◆ Problem requirements ◆
Sift through the material below and return the lines with "camera".

==== Supplied data ====

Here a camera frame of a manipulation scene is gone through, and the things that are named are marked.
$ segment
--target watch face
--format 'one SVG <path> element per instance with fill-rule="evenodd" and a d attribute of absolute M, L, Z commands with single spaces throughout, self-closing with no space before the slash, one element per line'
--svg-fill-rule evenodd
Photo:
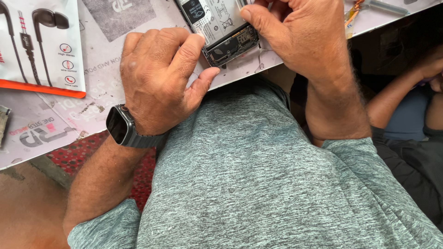
<path fill-rule="evenodd" d="M 128 125 L 115 107 L 109 111 L 106 126 L 117 144 L 121 144 L 128 132 Z"/>

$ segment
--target earphone
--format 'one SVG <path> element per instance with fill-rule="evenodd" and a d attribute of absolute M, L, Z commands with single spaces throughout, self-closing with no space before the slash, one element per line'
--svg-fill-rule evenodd
<path fill-rule="evenodd" d="M 14 46 L 14 51 L 16 52 L 17 62 L 19 63 L 20 71 L 22 72 L 23 80 L 25 83 L 27 83 L 25 74 L 23 72 L 22 63 L 20 62 L 19 53 L 17 52 L 17 46 L 16 42 L 14 40 L 14 30 L 12 29 L 12 21 L 11 21 L 11 15 L 9 14 L 9 10 L 6 7 L 6 4 L 0 0 L 0 14 L 4 14 L 6 16 L 6 22 L 8 23 L 8 31 L 9 35 L 11 36 L 12 45 Z"/>
<path fill-rule="evenodd" d="M 37 37 L 37 41 L 40 45 L 40 51 L 42 53 L 43 64 L 45 66 L 46 77 L 48 78 L 49 86 L 52 86 L 51 80 L 49 79 L 48 68 L 46 66 L 45 54 L 43 53 L 42 46 L 42 34 L 40 33 L 40 24 L 43 24 L 46 27 L 57 27 L 59 29 L 67 29 L 69 28 L 69 20 L 64 14 L 59 12 L 52 12 L 48 9 L 37 9 L 32 12 L 32 21 L 34 22 L 35 35 Z"/>

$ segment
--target heathered gray shirt
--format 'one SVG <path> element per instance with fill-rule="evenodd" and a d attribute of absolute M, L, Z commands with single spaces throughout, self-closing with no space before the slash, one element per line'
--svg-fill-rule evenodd
<path fill-rule="evenodd" d="M 315 147 L 284 93 L 254 80 L 174 128 L 141 215 L 125 200 L 74 227 L 71 248 L 443 247 L 370 138 Z"/>

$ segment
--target disassembled phone
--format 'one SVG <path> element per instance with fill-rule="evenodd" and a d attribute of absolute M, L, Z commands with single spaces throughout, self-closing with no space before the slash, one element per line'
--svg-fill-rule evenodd
<path fill-rule="evenodd" d="M 246 0 L 174 0 L 193 33 L 205 36 L 203 54 L 222 66 L 259 43 L 257 31 L 240 16 Z"/>

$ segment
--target red floor mat
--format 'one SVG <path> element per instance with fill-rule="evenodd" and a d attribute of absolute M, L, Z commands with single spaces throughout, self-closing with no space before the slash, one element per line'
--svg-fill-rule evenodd
<path fill-rule="evenodd" d="M 108 131 L 89 136 L 70 145 L 46 154 L 56 165 L 73 176 L 83 163 L 98 149 L 108 137 Z M 134 183 L 129 198 L 136 201 L 140 211 L 143 210 L 151 193 L 152 174 L 155 167 L 155 148 L 149 150 L 138 162 L 134 172 Z"/>

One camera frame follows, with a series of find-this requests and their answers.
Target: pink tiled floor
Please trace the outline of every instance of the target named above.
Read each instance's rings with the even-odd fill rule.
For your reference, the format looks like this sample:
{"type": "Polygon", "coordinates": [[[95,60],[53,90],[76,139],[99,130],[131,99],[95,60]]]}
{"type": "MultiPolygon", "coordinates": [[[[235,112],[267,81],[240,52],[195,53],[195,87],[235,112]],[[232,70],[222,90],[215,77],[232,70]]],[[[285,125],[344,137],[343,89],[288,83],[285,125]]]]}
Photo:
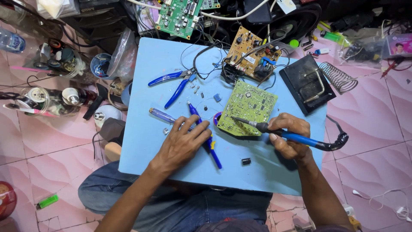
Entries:
{"type": "MultiPolygon", "coordinates": [[[[2,26],[14,30],[6,24],[2,26]]],[[[318,38],[319,42],[310,51],[328,47],[331,52],[318,61],[333,62],[335,45],[318,38]]],[[[96,53],[93,49],[81,50],[96,53]]],[[[301,58],[303,54],[299,48],[292,57],[301,58]]],[[[12,65],[22,65],[22,59],[0,51],[1,85],[24,85],[27,76],[34,74],[10,70],[12,65]]],[[[375,196],[412,183],[412,83],[406,81],[412,79],[412,71],[390,71],[386,79],[380,79],[381,72],[376,69],[339,68],[359,77],[359,85],[328,103],[328,115],[340,123],[350,139],[341,150],[324,152],[322,173],[341,203],[353,206],[363,231],[412,231],[412,224],[399,220],[392,211],[405,204],[401,192],[372,201],[374,208],[383,203],[381,210],[372,209],[368,200],[352,194],[356,189],[364,196],[375,196]]],[[[57,89],[69,86],[67,81],[57,78],[36,84],[57,89]]],[[[20,88],[0,89],[19,91],[20,88]]],[[[94,231],[102,218],[86,211],[77,197],[80,183],[103,165],[102,150],[97,143],[98,159],[93,160],[91,137],[96,127],[93,121],[82,119],[84,111],[73,118],[33,118],[0,108],[0,180],[16,189],[18,204],[12,217],[20,231],[88,232],[94,231]],[[34,205],[53,193],[60,200],[37,211],[34,205]]],[[[324,140],[334,141],[337,134],[335,125],[327,120],[324,140]]],[[[412,187],[404,191],[411,202],[412,187]]],[[[305,226],[309,220],[301,197],[282,194],[273,195],[267,215],[270,232],[288,231],[295,224],[305,226]]]]}

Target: green circuit board
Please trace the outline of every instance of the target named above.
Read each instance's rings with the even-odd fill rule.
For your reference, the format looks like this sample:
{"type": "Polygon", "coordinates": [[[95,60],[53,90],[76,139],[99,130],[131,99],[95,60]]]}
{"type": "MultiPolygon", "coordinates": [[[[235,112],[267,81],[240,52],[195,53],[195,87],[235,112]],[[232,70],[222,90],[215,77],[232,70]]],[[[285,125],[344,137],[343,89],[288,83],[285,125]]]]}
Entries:
{"type": "Polygon", "coordinates": [[[201,5],[201,10],[206,9],[217,9],[220,8],[220,3],[218,0],[203,0],[203,4],[201,5]]]}
{"type": "Polygon", "coordinates": [[[156,21],[156,29],[190,39],[203,0],[166,0],[156,21]]]}
{"type": "Polygon", "coordinates": [[[267,122],[278,96],[238,80],[220,117],[218,128],[235,136],[261,136],[256,128],[231,116],[267,122]]]}

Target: water bottle
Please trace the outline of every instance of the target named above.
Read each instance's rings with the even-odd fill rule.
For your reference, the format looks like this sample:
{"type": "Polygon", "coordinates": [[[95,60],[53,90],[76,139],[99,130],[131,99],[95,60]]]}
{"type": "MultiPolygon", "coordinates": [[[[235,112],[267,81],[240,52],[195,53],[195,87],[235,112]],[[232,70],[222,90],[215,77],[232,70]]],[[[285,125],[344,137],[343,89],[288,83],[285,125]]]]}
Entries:
{"type": "Polygon", "coordinates": [[[21,53],[26,47],[26,41],[9,30],[0,27],[0,49],[12,53],[21,53]]]}

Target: light blue table
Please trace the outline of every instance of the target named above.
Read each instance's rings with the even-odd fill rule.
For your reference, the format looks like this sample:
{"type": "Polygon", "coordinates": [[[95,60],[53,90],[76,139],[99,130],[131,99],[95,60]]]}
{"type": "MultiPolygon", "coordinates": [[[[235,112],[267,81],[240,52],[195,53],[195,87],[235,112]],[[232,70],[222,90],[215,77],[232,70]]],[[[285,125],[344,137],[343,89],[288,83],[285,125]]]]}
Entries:
{"type": "MultiPolygon", "coordinates": [[[[147,83],[157,77],[175,72],[175,69],[184,69],[180,64],[180,54],[188,46],[190,44],[151,38],[140,40],[120,156],[120,172],[140,175],[166,138],[163,129],[170,130],[172,127],[153,117],[149,113],[150,107],[160,109],[175,118],[181,115],[190,115],[187,107],[188,100],[197,107],[204,119],[209,119],[218,111],[223,111],[233,88],[223,81],[220,70],[212,72],[206,80],[196,78],[194,84],[200,86],[196,94],[194,94],[195,88],[190,88],[193,85],[188,83],[180,97],[167,110],[164,109],[164,105],[176,90],[180,80],[171,80],[152,87],[147,86],[147,83]],[[212,98],[217,93],[222,98],[221,104],[212,98]],[[204,105],[208,107],[207,111],[204,111],[204,105]]],[[[203,48],[205,46],[193,45],[187,49],[183,54],[183,64],[191,68],[193,58],[203,48]]],[[[208,73],[213,70],[212,63],[218,63],[221,60],[221,54],[226,57],[223,50],[213,48],[200,55],[196,63],[199,72],[208,73]]],[[[286,58],[281,57],[278,61],[278,64],[286,63],[286,58]]],[[[278,116],[281,112],[304,118],[311,124],[311,138],[323,141],[326,105],[305,117],[278,74],[280,69],[276,69],[277,80],[274,87],[267,90],[279,97],[271,118],[278,116]]],[[[257,85],[256,81],[249,78],[245,78],[245,81],[257,85]]],[[[271,86],[272,83],[273,76],[269,81],[265,81],[260,88],[271,86]]],[[[297,170],[293,168],[294,163],[292,161],[285,162],[279,158],[279,155],[275,154],[267,134],[257,137],[256,140],[240,140],[220,131],[213,125],[212,119],[209,121],[211,122],[210,129],[213,132],[213,140],[216,141],[215,151],[223,169],[217,169],[211,156],[201,147],[196,157],[187,166],[171,176],[171,179],[282,194],[302,194],[297,170]],[[241,159],[244,158],[251,158],[252,163],[242,166],[241,159]]],[[[316,164],[320,168],[322,151],[314,148],[312,151],[316,164]]]]}

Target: soldering iron
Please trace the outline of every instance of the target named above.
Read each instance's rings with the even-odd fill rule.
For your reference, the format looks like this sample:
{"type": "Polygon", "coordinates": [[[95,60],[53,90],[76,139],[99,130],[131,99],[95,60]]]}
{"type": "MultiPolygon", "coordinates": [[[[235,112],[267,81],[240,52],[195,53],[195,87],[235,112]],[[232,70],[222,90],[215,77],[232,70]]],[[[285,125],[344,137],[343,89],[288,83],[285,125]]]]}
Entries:
{"type": "Polygon", "coordinates": [[[252,121],[248,121],[248,120],[243,119],[243,118],[238,118],[238,117],[233,117],[232,116],[232,118],[234,120],[242,122],[242,123],[246,123],[248,125],[251,125],[252,127],[255,127],[256,129],[258,129],[262,133],[273,133],[273,134],[279,135],[280,137],[283,137],[285,139],[292,140],[292,141],[295,141],[295,142],[299,142],[299,143],[302,143],[304,145],[314,147],[314,148],[317,148],[319,150],[326,151],[326,152],[341,149],[346,144],[346,142],[348,141],[349,135],[346,134],[346,132],[344,132],[342,130],[342,128],[340,127],[340,125],[337,121],[331,119],[329,116],[326,116],[326,117],[329,120],[331,120],[333,123],[335,123],[336,126],[339,129],[339,136],[338,136],[337,140],[334,143],[325,143],[325,142],[321,142],[321,141],[316,141],[316,140],[313,140],[311,138],[307,138],[305,136],[298,135],[296,133],[286,131],[284,129],[269,130],[267,128],[269,126],[268,123],[252,122],[252,121]]]}

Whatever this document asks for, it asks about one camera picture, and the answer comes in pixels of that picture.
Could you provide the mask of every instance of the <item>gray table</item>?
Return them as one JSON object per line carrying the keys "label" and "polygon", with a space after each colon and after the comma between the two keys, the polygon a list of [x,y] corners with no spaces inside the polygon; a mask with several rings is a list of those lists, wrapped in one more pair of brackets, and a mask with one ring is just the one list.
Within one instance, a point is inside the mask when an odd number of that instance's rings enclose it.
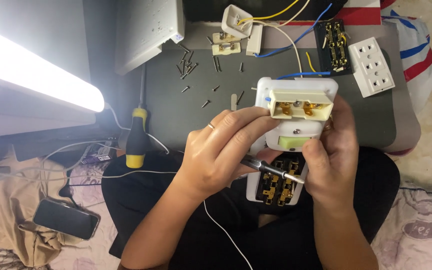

====

◆ Answer for the task ◆
Here a camera frame of a manipulation scene is gone through, and the things that are named are marked.
One camera frame follows, with a series of find-this requests and their answers.
Whatever this document asks for, it asks about one camera picture, and the answer comes in pixels of that picture.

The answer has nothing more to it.